Экономка Анкерсена фру Мидиор, доводившаяся Уре сводной сестрой, в отчаянии прибежала в контору управляющего и со слезами поведала ему, какая разнеслась молва.
Анкерсен выслушал с настороженным вниманием и закивал головой:
– Угу. Да-да, фру Мидиор. Но что, если в этом и правда что-то кроется? – Он взглянул на часы. – В больнице приемное время с трех. Давайте-ка вместе сходим туда, поговорим с нею, если возможно. И давайте по крайней мере помолимся за нее.
7. Орфей знакомится с жалкими останками эоловых арф своего деда, становится жертвой
мучительных дум и злых видений, но находит некоторое утешение у призрака Тариры
Юго-восточный штормовой ветер, задувший в день свадьбы Корнелиуса, казалось, никогда не уляжется. Проходили дни и недели, городишко на краю океанской бездны был весь залеплен яростной пеной, она слепила окна морской солью, а немолчное бурленье прибоя закладывало уши глухотой.
В сочельник с утра было так же мокро и ветрено, как и во все предыдущие дни, но к полудню вдруг прояснилось и ветер стал утихать. Элиана нарядила елку, и Орфей получил разрешение привести вечером своего дружка могильщикова Петера и его сестер. Жена Лукаса Могильщика была больна, а сам Лукас беспробудно пьян, так что дома детей едва ли ожидал веселый праздник.

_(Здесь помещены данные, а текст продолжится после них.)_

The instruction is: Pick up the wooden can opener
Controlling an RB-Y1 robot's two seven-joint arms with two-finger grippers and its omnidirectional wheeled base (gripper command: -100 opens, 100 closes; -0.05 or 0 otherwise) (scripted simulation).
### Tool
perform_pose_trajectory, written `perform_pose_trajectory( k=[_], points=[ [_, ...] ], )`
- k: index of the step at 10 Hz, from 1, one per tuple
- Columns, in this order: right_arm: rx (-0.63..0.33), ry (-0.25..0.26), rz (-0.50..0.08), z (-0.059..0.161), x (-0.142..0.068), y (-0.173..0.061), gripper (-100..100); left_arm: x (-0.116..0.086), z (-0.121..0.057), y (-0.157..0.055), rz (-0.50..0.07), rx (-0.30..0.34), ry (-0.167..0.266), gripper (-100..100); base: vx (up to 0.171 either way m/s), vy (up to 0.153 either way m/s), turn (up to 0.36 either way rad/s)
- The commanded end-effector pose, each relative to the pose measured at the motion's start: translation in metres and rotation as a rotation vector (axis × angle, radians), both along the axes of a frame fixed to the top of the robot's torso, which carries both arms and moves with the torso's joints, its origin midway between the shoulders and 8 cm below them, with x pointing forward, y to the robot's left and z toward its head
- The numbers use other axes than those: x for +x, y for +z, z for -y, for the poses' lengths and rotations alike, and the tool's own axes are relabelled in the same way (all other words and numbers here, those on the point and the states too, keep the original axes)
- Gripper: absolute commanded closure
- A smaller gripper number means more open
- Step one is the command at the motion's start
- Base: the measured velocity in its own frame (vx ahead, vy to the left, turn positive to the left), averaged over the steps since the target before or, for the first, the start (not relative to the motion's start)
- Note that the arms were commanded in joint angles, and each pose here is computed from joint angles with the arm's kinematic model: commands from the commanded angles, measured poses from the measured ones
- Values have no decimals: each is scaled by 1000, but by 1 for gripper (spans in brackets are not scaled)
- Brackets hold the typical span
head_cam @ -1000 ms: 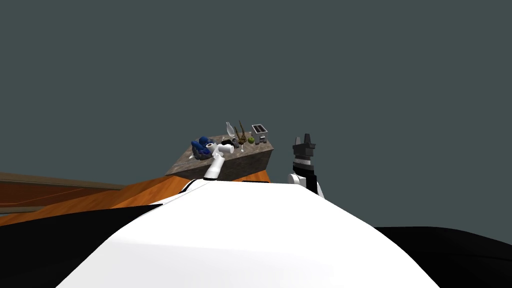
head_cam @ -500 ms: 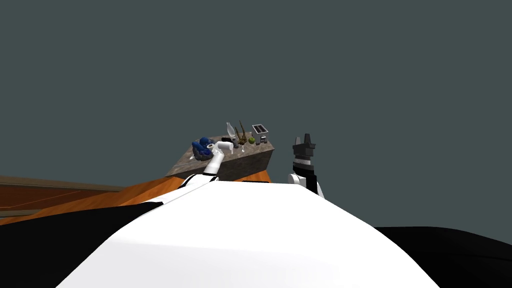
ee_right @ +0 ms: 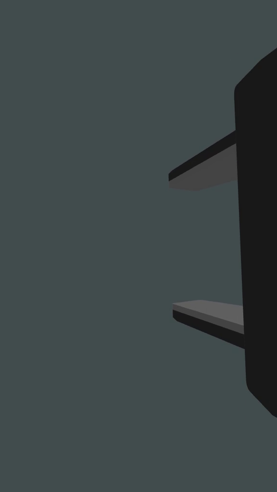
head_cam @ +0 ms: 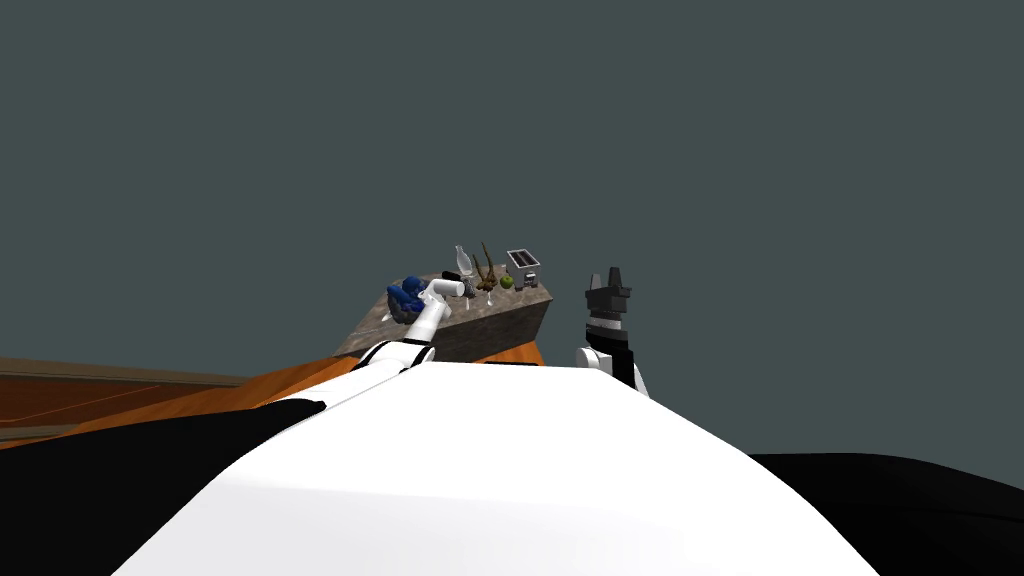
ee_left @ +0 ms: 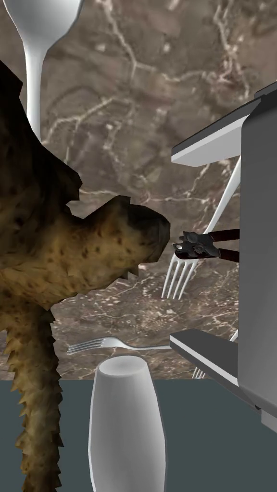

Орфей нашел Петера на колокольне, он сидел там вместе со звонарем Поулем, который приделывал новые петли к дверцам люка. Орфей и Петер забрались на темный церковный чердак. Там было свалено в кучу что-то странное, что казалось живым и испускало на сквозняке удивительные болезненные вздохи. Орфей испуганно отпрянул, но Петер крикнул:
– Чего боишься, это же эоловы арфы твоего деда! Правда, Поуль?
– Угу, эоловы арфы его деда, – подтвердил звонарь и пробормотал еще что-то такое насчет «Корнелиуса с Тинистой Ямы, который, известно, тронутый был».
– Дед твой – он полоумный был, – дружелюбно пояснил Петер, когда мальчики спускались по лестнице. – Он эоловы арфы делал, этим только сумасшедшие занимаются. А отец твой и дядья – они все тоже малость тронутые. Да ты, Орфей, не горюй, подумаешь! – ободряюще добавил он.
Петер не мог прийти на елку в Бастилию, под большим секретом он открыл почему: у него есть собственная елка.
– Пошли покажу, хочешь? – соблазнял он Орфея.